Matthias J├Ąger1, Irene van Loosen1, Byron Reyes2, Marco Vasquez3, Francesca Larosa2, Lorena Gomez2, Milagro Espinal3, Jennifer Wiegel4, Ivan Rodriguez3, Mark Lundy1

1International Center for Tropical Agriculture (CIAT), Colombia
2International Center for Tropical Agriculture (CIAT), Nicaragua
3Swisscontact, Honduras
4Lutheran World Relief, Nicaragua


Much of the current research on value chains and market linkages focuses on formal markets, such as linking farmers to supermarkets, while less attention is given to traditional markets. This tendency leads to a bias in the design of policy interventions that benefit the formal private sector, while the lives of many smallholders, processors, traders, and poor consumers could be improved by researching their needs and implementing appropriate, actor-tailored market policies.
A 2015 project funded by the Ford Foundation aimed to better understand the traditional market channels for agricultural goods in Honduras and Nicaragua in order to identify policy options to increase the value that these markets offer to producers and poor consumers. The study examined the existing rural-urban linkages between small producers and other low-income actors through a representative food basket including red bean as an index for basic grain crops, plum tomato representing vegetables, and dry/semi-dry cheese as a representation of animal protein.
In both Honduras and Nicaragua, traditional markets (i.e. wholesalers, retailers and farmers' markets) play a major role in the distribution of agricultural products to the consumer, especially for those consumers with limited purchasing power. Applying a range of quantitative and qualitative methods, it was found that the competitiveness of businesses in traditional markets for basic grains, vegetables and cheeses in Honduras and Nicaragua is negatively affected by the occurrence of poor food safety, post-harvest losses, seasonal price fluctuations and a reduction of sales.
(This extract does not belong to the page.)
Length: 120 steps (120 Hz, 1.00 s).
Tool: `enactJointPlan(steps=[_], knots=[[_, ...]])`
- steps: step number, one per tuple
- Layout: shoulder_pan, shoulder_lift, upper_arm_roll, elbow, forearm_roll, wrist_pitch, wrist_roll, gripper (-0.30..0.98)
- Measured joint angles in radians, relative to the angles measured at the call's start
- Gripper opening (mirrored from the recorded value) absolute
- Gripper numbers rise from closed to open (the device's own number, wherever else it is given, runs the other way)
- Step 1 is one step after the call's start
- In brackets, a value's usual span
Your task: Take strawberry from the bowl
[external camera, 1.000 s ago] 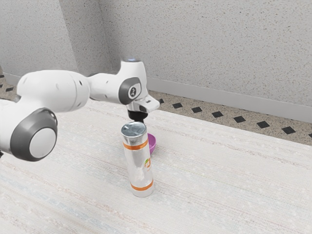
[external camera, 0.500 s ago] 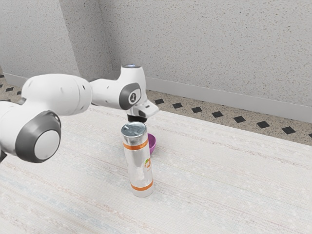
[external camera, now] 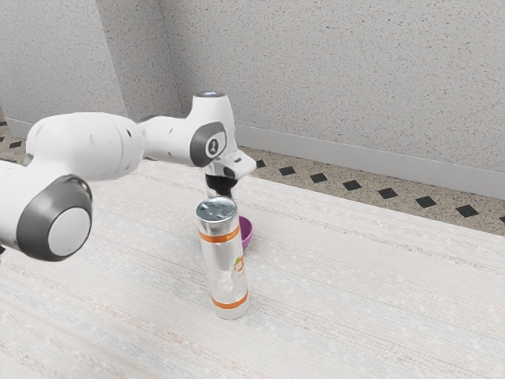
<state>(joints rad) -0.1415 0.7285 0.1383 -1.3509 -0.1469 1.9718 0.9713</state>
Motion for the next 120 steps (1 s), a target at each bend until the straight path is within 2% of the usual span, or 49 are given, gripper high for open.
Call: enactJointPlan(steps=[12,22,35,60,72,84,106,120], knots=[[-0.036,-0.077,-0.004,-0.002,0.005,-0.018,-0.011,0.11],[-0.145,-0.084,-0.003,0.058,0.008,-0.048,-0.026,0.1],[-0.236,-0.019,-0.016,0.145,0.008,-0.086,-0.051,0.1],[-0.251,0.089,-0.027,0.239,0.003,-0.13,-0.092,0.13],[-0.251,0.095,-0.026,0.247,0.0,-0.148,-0.105,0.33],[-0.252,0.079,-0.025,0.243,-0.001,-0.158,-0.116,0.46],[-0.253,-0.289,-0.063,0.132,0.002,-0.201,-0.153,0.59],[-0.236,-0.594,0.043,-0.028,0.012,-0.297,-0.272,0.63]])
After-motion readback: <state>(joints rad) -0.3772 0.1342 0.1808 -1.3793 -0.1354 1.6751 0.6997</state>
These factors lead to a contraction in demand and may force poor consumers to purchase their goods in more expensive markets, reducing their food security.
Public policies that implement health and safety regulations in traditional markets, improve product quality and food safety, and stimulate efficient production, processing, sorting, transport and storage practices should be introduced or reinforced, while taking into account the different needs of each group of value chain actors linked to the traditional markets of Honduras and Nicaragua. Additionally, the establishment of a collective action platform convening key stakeholders from traditional markets and the public sector could help to inform and ultimately influence public policy and decision making.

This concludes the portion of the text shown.